Jetzt sollen Reformen reformiert werden
Volles Programm bei DOSB-Versammlung: Weikert-Wiederwahl, Olympia-Bewerbung und mehr Geld für den Spitzensport. Ex-Präsident Hörmann meldet sich im Vorfeld zu Wort.
Leistungssportreform. Dieser Begriff geistert seit 2016 durch die Köpfe nahezu aller Sportfunktionäre und Trainer des Landes. Der frühere Präsident des Deutschen Olympischen Sportbundes, Alfons Hörmann aus dem Oberallgäuer Sulzberg, hatte initiiert, dass die exakt 100 Mitgliedsverbände ihre bisherigen Fördersysteme einmal auf links drehen. Ein nicht nur vom Begriff her knöchern daherkommendes Potenzialanalysesystem, kurz PotAS, sollte ermitteln, welche Sportarten überhaupt Chancen auf olympische Medaillen haben. Entsprechend dieser Aussichten sollten dann Fördergelder des Bundes fließen.
Geht es nach dem Willen der neuen DOSB-Führung unter Hörmanns Nachfolger Thomas Weikert, der sich übrigens am Wochenende bei der Mitgliederversammlung
in Baden-Baden zur Wiederwahl stellt und über eine erneute Olympiakandidatur Deutschlands debattieren will, dann ist nach vier Jahren PotAS höchste Zeit, die Reform zu reformieren. Die Medaillenausbeute ginge weiter zurück. Gab es 1992 in Barcelona noch 82 Mal Edelmetall, waren es bei den Spielen 2021 in Tokio nur noch 37. Zusammen mit Bundesinnenministerin Nancy Faeser (SPD) hat Weikert in der vergangenen Woche ein neues Grobkonzept vorgestellt. Eine Agentur für Leistungssport soll gegründet werden – und ein Sportfördergesetz auf den Weg gebracht werden. Faeser sagte, was bislang alle Innenminister sagten: „Wir wollen den Spitzensport in Deutschland zukunftsfest machen.“Und Weikert sagte, was bislang alle DOSB-Präsidenten sagten: „Der deutsche Leistungssport braucht neue, innovative Impulse.“Neu ist: Anstatt Jahr für Jahr über die Förderung zu verhandeln, soll das neue Gesetz eine langfristige Finanzierung sicherstellen und den Verbänden Planungssicherheit geben.

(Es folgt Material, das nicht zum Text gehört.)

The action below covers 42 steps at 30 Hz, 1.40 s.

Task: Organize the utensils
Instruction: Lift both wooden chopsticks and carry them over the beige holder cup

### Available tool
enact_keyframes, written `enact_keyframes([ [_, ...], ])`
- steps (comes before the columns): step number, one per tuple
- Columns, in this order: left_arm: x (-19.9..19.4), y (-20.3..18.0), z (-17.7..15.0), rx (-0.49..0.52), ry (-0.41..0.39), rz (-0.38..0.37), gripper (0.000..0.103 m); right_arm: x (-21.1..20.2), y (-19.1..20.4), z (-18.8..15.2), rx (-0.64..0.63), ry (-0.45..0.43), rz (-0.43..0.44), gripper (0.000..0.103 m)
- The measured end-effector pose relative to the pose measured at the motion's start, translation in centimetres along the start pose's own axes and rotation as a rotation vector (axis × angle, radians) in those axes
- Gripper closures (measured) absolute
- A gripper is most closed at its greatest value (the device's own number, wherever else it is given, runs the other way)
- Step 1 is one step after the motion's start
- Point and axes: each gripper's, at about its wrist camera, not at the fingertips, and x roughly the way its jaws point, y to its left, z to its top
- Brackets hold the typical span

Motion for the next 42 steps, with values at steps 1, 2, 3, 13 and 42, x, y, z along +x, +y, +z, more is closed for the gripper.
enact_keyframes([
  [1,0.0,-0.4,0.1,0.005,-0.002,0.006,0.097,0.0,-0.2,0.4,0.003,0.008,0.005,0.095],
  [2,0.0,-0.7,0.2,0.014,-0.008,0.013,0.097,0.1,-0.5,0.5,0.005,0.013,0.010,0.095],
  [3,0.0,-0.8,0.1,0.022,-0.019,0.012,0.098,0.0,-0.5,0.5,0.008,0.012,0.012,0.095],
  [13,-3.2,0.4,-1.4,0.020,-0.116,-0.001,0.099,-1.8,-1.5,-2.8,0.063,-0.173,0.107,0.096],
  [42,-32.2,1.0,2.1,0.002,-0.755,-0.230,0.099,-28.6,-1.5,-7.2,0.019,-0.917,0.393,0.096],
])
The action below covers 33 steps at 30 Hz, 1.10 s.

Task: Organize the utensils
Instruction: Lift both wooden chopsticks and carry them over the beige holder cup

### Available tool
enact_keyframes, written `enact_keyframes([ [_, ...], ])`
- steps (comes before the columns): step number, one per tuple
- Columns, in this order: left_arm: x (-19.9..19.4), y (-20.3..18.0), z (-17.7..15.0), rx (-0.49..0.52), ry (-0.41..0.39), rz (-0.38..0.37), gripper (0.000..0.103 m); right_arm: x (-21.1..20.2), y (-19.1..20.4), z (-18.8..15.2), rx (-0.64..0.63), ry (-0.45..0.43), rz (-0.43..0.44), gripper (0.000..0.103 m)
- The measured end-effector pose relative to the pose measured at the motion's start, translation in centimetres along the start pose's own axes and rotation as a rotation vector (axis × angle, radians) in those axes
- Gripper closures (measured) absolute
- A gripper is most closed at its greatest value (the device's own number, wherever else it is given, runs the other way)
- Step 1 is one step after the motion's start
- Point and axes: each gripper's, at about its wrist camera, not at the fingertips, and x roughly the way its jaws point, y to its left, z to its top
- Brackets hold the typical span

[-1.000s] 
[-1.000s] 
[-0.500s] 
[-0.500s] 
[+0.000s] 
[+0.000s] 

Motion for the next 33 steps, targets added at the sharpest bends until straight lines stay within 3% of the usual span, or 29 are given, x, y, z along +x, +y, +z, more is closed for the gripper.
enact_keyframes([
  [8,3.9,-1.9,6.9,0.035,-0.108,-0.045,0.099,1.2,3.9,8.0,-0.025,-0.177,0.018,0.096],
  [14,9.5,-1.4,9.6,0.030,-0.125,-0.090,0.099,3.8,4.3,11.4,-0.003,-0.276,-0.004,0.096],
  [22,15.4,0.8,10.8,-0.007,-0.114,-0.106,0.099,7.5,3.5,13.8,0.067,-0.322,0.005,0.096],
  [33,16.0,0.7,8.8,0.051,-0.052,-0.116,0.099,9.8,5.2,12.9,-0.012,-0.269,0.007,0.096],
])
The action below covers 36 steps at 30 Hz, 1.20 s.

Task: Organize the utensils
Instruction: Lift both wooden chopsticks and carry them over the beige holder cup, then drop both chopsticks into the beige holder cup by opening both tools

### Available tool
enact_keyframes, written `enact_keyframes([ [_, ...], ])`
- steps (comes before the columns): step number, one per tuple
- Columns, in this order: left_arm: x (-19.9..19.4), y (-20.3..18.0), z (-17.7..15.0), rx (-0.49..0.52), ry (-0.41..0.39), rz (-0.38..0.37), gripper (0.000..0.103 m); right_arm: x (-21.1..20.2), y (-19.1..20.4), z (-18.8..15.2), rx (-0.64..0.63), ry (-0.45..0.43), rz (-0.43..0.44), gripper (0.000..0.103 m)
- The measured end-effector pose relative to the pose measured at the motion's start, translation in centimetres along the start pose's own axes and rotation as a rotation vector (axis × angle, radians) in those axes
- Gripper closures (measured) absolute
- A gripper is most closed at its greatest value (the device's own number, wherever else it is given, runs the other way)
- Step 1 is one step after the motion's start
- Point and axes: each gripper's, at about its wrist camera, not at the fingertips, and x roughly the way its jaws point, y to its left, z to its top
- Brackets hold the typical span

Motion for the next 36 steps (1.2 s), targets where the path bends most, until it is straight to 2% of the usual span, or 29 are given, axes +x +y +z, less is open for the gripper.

Vor der Versammlung in BadenBaden äußerte sich auch Alfons Hörmann, der nach der Brief-Affäre im DOSB vor einem Jahr freiwillig auf eine Kandidatur verzichtet hatte, zur Lage der Sportnation. In einem Interview mit Stuttgarter
Nachrichten/Stuttgarter Zeitung forderte Hörmann, den „erkennbaren Niedergang in vielen Disziplinen zu stoppen.“Es müsse gelingen, den Leistungssport besser zu steuern und zu führen und den Einfluss der Politik zu begrenzen. Seinem Nachfolger Weikert wolle er „nicht als Besserwisser von außen gute Ratschläge geben. Nur so viel: Ich war schon verwundert, dass bei den letzten Diskussionen über Hilfspakete vom Sport kaum die Rede war. Das macht mir Sorge.“Wenn die Politik nicht erkenne, dass der Sport ein entscheidender Faktor für Deutschland sei, wäre das aus seiner Sicht „schockierend“. Hörmann will im deutschen Spitzensport keine Rolle mehr übernehmen. „Auf regionaler Ebene bin ich weiterhin tätig“, sagte er, „über alles andere mache ich mir aktuell keine Gedanken“. Seine Energie wolle er an anderer Stelle sinnvoll einbringen. Als Unternehmer möchte er die Energiewende 2.0 vorantreiben.